No mar azul das Caraíbas, nos recifes e nas areias brancas dos seus fundos e das suas praias vi, no terreno, como se formam os calcários, os de hoje e os do passado com milhões de anos de idade.

No Egipto pisei o deserto de areia norte africano, na sua ponta mais oriental, em franco contraste com o verdejante vale do Nilo.

Da Amazónia ficaram-me os aromas quentes e húmidos da floresta sempre chuvosa, a luz coada pela densidade da vegetação e o som dos animais que a povoam.

Sobrevoei os Himalaias, molhei os pés nas águas barrentas do mar da China e desci ao fundo de uma cratera de vulcão nos Açores. 

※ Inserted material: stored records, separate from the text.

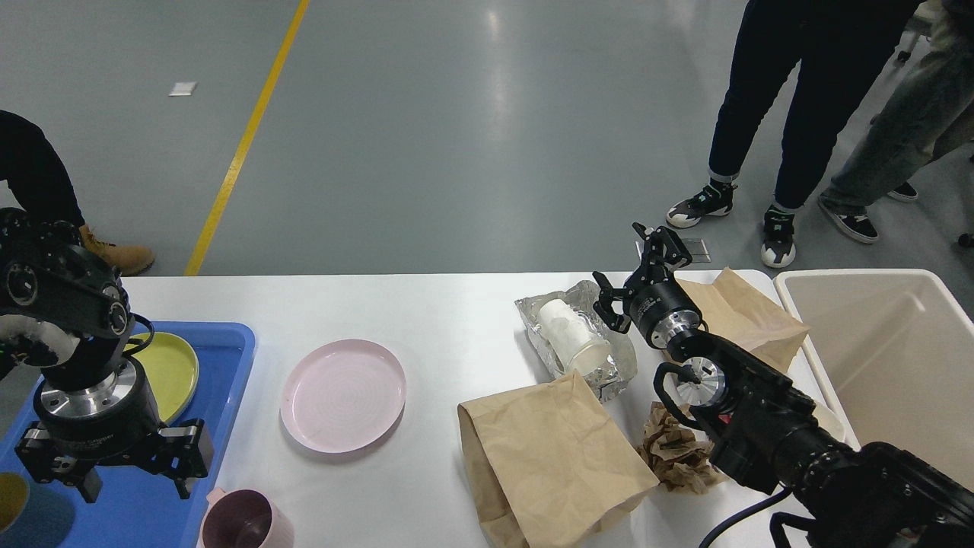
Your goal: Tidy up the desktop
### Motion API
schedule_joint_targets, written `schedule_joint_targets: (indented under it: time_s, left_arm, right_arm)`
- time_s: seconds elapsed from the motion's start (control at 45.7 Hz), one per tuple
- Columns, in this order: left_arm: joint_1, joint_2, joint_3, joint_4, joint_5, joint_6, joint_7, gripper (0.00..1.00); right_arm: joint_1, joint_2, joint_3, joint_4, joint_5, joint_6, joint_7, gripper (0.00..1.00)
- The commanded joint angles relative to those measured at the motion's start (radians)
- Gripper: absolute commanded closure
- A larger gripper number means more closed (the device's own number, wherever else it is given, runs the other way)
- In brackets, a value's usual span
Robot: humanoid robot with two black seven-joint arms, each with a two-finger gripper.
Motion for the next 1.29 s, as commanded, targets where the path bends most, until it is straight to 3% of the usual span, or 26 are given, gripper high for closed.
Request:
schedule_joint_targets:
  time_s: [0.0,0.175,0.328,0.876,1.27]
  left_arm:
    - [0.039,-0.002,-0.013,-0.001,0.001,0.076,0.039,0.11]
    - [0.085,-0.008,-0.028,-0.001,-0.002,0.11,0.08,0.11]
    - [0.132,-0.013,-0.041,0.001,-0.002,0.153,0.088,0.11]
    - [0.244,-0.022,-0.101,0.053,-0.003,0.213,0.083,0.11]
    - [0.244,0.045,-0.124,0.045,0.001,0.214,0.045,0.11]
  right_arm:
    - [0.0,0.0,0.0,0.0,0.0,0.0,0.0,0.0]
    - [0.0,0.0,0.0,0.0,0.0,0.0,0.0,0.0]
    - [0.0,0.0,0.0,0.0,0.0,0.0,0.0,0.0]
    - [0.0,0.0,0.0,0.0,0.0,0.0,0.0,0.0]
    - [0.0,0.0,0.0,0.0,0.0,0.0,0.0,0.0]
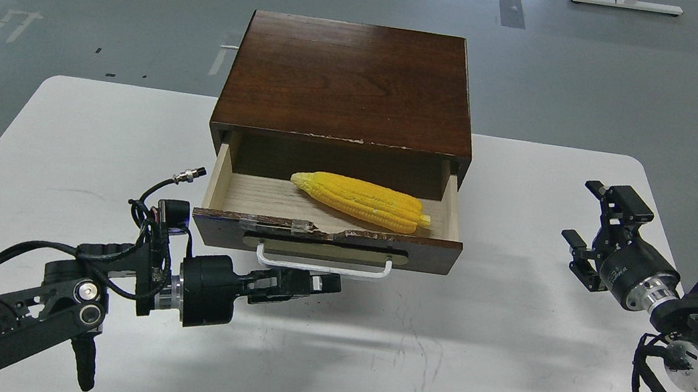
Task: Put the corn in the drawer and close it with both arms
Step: 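Position the left gripper against the drawer front below the handle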
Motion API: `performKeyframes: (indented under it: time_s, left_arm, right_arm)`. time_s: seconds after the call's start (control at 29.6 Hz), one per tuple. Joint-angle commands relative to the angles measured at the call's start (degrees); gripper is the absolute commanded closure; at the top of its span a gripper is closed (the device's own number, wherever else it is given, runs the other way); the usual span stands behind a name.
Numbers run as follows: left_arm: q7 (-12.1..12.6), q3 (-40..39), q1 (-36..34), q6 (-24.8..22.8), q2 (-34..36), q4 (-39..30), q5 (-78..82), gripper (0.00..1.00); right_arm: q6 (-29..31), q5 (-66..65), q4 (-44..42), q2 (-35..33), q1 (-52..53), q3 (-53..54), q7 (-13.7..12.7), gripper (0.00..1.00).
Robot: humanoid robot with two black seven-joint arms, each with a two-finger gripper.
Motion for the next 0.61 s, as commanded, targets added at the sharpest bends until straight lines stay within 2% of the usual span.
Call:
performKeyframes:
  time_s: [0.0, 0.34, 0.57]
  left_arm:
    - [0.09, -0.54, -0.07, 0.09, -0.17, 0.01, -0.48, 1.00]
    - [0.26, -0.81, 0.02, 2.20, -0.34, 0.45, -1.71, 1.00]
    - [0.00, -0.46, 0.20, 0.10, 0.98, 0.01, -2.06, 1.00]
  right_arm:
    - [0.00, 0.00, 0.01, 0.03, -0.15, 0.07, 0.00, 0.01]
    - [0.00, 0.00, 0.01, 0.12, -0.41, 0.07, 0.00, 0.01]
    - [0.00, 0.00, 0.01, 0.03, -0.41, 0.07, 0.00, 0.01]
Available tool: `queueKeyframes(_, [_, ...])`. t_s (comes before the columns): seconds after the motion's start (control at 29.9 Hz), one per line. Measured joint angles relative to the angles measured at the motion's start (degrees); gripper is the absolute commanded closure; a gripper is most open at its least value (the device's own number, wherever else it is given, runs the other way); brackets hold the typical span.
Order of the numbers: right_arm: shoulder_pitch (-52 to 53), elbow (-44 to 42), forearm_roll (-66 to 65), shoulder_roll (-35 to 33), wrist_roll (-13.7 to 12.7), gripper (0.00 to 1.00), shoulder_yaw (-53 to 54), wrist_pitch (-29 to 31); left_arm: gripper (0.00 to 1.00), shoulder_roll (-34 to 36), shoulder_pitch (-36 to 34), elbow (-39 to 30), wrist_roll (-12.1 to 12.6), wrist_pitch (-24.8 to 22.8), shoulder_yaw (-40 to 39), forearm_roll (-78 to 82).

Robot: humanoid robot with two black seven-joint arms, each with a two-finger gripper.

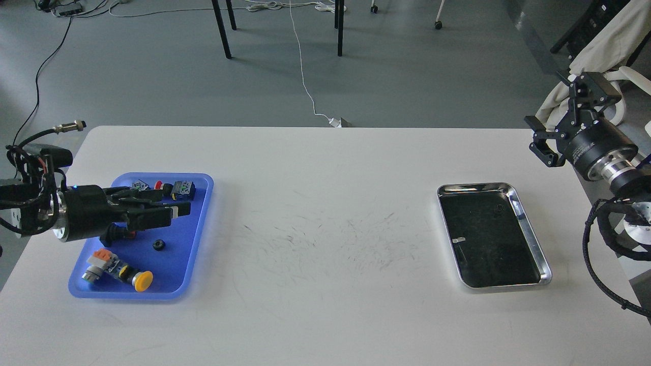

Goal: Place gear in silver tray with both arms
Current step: 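Grasp a small black gear in the blue tray with the left gripper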

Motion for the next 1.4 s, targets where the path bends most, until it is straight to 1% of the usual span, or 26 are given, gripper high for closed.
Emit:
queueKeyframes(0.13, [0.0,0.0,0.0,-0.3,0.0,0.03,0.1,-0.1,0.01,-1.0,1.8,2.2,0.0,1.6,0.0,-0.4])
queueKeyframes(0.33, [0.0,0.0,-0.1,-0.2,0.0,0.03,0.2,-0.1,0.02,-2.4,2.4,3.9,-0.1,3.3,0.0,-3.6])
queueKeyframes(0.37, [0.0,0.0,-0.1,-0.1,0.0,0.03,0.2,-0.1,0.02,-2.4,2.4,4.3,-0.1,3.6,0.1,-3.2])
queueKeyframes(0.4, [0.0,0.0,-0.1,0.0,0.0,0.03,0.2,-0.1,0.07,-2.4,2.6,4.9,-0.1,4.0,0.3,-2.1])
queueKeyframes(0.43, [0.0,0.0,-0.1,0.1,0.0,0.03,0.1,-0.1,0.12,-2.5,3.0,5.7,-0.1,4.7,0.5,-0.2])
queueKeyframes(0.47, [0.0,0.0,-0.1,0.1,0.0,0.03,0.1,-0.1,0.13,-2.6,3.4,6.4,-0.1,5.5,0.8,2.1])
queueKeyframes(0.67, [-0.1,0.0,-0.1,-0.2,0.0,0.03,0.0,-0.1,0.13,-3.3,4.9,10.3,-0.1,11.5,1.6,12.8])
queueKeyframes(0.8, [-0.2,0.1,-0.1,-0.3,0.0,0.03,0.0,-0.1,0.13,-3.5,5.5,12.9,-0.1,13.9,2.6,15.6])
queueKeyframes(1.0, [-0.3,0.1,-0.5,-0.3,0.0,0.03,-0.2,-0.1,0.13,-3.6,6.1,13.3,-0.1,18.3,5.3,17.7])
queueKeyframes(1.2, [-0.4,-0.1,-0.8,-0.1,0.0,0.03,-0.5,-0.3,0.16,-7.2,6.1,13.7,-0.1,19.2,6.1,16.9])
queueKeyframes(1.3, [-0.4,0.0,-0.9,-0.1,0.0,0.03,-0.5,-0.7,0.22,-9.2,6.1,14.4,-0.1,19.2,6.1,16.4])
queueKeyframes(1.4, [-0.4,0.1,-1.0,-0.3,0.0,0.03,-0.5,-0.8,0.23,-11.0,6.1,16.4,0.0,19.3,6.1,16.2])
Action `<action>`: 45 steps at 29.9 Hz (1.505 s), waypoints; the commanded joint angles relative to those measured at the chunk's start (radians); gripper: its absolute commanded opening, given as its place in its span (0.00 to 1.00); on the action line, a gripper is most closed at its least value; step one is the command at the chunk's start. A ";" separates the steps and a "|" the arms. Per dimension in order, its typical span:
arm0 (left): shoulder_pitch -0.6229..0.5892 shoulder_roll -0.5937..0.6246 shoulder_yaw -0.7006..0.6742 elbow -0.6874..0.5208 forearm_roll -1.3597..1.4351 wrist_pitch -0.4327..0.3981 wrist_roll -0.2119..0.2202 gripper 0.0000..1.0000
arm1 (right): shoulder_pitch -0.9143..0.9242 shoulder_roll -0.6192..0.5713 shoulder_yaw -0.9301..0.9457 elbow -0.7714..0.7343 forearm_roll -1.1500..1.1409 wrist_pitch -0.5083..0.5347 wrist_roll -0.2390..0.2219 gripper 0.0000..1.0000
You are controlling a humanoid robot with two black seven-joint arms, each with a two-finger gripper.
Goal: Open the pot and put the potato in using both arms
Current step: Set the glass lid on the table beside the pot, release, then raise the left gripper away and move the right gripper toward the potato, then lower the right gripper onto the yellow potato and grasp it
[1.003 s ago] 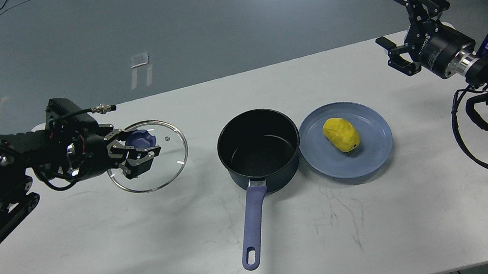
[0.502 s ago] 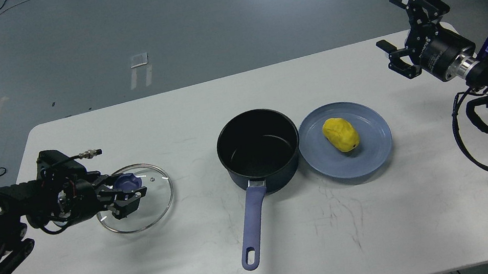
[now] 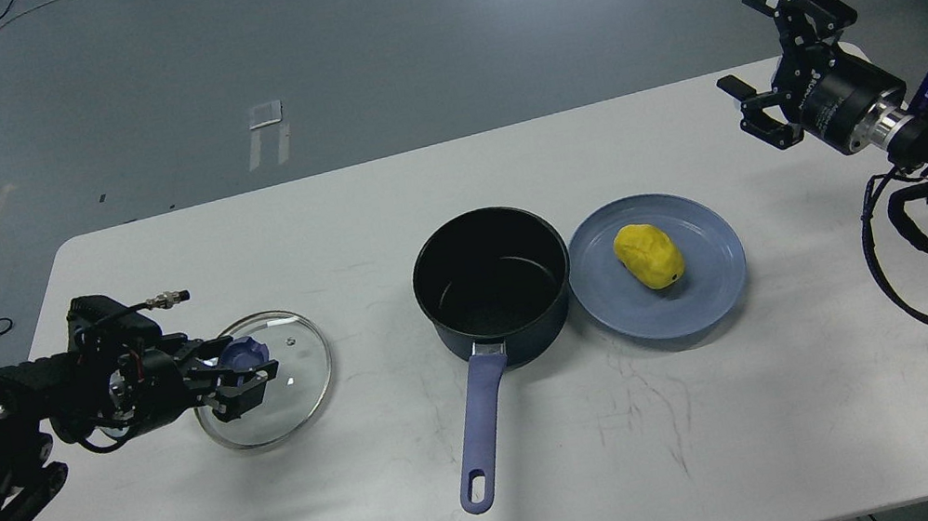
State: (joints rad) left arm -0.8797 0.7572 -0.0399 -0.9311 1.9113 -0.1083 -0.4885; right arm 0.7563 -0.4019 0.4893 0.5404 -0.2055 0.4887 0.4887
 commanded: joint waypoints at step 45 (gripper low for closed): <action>-0.249 -0.065 -0.224 -0.098 -1.232 -0.356 0.024 0.97 | 0.703 0.014 -1.046 0.271 -1.028 0.000 0.000 1.00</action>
State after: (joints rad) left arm -1.1293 0.6916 -0.2636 -1.0294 0.6808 -0.4647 -0.4683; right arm 1.4583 -0.4245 -0.5127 0.8381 -1.2290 0.4886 0.4887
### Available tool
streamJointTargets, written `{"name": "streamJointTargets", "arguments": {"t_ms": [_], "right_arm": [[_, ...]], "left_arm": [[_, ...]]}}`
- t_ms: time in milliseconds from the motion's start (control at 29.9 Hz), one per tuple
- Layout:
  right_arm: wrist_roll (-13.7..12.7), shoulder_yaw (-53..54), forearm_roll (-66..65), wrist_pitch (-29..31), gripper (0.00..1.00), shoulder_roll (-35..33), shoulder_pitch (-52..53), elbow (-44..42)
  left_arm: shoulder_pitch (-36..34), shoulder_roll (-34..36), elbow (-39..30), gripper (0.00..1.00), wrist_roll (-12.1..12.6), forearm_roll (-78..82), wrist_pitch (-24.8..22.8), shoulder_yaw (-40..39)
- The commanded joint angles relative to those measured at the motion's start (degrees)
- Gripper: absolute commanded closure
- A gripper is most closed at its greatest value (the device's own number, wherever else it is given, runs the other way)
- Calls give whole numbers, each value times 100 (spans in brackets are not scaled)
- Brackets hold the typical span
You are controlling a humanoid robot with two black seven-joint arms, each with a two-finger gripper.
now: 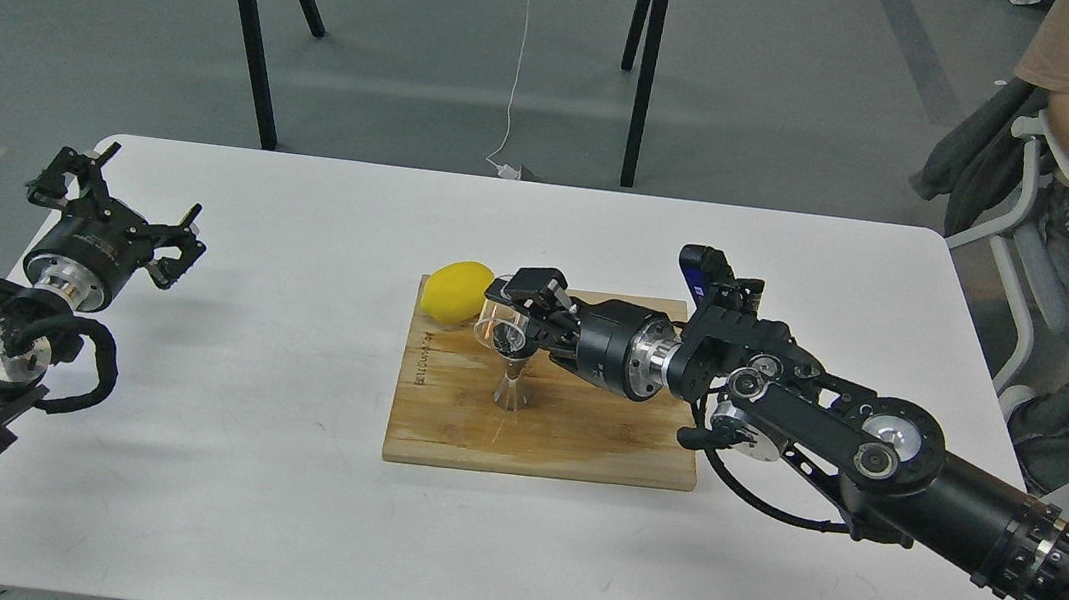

Neste percorrer de uma longa caminhada, para além da infância, da adolescência e do tempo que cumpri como miliciano ao serviço do Exército, dou particular atenção às experiências vividas e presenciadas e às reflexões que muitas delas me suscitaram como docente da Faculdade de Ciências da Universidade de Lisboa, como director do Museu Nacional de História Natural da mesma Universidade e, ao mesmo tempo, como cidadão interventor, sobretudo, na árdua defesa e valorização da geologia e do nosso património natural, numa sociedade cinzenta, à procura de um caminho que ainda não soube encontrar, onde o conhecimento geológico continua arredado dos nossos agentes de cultura e da grande maioria dos nossos decisores aos vários níveis da administração e dos serviços.